• Required work
Go through the records below line by line and report how many lines include "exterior", giving the number only.

• Available data
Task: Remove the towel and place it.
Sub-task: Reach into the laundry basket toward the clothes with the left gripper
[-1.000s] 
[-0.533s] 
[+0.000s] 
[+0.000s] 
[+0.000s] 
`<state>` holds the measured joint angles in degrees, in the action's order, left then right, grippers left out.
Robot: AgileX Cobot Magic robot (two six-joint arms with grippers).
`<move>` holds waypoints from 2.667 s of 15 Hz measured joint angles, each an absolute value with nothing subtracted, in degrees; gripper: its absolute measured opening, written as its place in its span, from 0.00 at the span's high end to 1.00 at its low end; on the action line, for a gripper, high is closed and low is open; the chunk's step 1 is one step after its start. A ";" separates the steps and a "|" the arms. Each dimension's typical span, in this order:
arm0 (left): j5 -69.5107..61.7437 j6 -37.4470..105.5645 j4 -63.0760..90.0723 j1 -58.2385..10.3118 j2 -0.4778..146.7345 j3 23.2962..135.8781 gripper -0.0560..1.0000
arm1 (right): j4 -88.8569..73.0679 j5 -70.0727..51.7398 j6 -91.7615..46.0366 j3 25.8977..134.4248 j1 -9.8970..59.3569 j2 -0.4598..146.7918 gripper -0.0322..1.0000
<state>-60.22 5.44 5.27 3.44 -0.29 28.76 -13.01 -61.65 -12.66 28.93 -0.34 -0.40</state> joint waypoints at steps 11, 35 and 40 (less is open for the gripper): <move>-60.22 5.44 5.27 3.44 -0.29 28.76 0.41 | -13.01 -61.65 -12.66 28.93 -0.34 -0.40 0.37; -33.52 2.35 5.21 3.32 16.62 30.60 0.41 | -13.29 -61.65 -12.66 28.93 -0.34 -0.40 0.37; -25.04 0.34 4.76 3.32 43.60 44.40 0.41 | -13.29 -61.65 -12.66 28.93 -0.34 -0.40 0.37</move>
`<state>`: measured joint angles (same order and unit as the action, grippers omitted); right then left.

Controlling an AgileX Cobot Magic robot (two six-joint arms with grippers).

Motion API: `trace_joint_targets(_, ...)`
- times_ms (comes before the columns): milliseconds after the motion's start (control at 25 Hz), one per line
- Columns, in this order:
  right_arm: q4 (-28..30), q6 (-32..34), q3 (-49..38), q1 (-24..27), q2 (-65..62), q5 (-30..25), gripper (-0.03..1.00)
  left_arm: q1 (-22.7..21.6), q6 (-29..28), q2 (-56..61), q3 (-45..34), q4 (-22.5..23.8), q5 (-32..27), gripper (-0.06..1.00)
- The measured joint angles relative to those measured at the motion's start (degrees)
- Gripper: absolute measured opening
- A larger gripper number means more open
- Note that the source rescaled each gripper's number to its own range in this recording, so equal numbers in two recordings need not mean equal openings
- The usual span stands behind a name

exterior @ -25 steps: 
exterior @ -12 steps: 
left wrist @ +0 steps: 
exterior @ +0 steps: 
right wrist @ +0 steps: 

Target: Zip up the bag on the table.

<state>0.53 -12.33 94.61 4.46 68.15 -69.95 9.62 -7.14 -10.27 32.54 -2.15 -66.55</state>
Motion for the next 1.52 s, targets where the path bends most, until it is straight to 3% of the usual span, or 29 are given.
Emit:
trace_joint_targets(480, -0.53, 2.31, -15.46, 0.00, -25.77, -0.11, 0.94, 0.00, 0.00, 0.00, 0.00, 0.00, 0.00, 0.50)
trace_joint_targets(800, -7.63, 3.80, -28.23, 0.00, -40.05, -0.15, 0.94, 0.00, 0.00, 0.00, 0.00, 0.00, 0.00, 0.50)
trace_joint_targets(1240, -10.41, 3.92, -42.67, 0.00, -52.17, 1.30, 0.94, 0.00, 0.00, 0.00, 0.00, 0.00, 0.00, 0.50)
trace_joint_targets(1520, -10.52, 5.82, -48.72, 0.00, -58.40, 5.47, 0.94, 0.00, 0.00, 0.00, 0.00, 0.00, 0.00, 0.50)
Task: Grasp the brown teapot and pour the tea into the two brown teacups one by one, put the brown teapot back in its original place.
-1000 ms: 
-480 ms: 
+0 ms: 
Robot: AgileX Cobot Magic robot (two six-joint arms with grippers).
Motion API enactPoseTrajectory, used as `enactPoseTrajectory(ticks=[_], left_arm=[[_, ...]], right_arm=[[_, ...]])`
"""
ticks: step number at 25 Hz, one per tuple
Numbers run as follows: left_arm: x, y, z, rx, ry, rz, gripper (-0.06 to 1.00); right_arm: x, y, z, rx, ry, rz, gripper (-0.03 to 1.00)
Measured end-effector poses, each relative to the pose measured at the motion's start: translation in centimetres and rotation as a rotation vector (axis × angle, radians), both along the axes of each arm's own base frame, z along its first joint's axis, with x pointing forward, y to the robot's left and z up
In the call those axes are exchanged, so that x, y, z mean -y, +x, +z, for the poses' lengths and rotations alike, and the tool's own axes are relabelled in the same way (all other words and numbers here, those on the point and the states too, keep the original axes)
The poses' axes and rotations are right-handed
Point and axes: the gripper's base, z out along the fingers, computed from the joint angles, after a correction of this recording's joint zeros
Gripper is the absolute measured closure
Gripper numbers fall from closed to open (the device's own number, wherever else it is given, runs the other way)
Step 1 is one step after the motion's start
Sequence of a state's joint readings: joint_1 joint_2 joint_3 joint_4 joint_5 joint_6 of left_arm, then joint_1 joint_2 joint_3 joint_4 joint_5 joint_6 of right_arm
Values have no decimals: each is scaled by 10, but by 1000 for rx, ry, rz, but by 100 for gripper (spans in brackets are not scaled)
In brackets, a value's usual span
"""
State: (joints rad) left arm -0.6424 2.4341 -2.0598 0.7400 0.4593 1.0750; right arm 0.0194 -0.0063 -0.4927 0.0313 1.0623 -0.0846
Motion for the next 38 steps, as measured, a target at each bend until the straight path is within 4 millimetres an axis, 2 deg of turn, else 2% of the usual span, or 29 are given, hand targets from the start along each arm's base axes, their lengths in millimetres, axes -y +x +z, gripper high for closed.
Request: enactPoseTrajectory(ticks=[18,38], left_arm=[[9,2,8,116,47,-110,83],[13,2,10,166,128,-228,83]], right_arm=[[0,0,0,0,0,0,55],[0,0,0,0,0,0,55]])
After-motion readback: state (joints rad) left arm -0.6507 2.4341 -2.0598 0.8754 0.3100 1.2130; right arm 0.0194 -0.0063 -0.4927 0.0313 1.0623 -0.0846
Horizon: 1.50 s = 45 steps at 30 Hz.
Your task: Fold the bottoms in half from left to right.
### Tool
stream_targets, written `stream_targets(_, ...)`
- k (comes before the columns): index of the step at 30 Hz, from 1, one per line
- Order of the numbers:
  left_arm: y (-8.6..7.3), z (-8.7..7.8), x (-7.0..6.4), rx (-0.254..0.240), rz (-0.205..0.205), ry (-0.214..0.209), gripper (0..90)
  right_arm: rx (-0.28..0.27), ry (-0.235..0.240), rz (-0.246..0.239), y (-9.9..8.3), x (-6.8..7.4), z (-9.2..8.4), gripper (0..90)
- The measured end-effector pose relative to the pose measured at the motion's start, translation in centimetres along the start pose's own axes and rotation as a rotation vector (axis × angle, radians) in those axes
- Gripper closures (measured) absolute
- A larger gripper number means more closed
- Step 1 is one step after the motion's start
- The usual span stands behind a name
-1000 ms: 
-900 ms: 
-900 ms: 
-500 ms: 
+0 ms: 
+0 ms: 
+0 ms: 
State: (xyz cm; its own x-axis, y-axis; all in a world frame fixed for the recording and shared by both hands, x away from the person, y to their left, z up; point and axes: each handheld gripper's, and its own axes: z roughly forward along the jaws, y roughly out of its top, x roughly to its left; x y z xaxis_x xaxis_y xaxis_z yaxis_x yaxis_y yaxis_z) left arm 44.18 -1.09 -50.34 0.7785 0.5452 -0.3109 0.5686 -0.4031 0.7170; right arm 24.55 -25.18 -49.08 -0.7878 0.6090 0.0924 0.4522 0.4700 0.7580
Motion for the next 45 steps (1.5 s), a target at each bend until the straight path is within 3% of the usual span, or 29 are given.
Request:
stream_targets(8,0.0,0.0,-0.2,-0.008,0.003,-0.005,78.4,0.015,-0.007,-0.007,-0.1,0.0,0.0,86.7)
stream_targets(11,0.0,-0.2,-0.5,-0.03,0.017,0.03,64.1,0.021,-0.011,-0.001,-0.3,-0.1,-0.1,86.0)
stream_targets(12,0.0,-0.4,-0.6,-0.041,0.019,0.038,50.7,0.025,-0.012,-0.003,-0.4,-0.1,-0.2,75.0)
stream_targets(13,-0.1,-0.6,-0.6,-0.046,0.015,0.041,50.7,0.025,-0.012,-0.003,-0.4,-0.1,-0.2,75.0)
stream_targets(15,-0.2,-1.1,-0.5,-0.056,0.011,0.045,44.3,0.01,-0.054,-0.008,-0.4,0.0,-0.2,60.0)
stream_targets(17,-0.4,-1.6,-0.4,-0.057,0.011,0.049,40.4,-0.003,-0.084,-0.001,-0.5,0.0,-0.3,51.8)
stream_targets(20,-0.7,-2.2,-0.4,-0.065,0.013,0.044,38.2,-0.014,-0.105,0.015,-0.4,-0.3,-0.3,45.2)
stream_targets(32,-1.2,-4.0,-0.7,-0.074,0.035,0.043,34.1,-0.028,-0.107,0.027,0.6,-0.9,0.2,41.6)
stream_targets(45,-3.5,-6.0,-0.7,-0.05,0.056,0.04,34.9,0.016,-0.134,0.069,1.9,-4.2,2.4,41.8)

• Solution for this task
3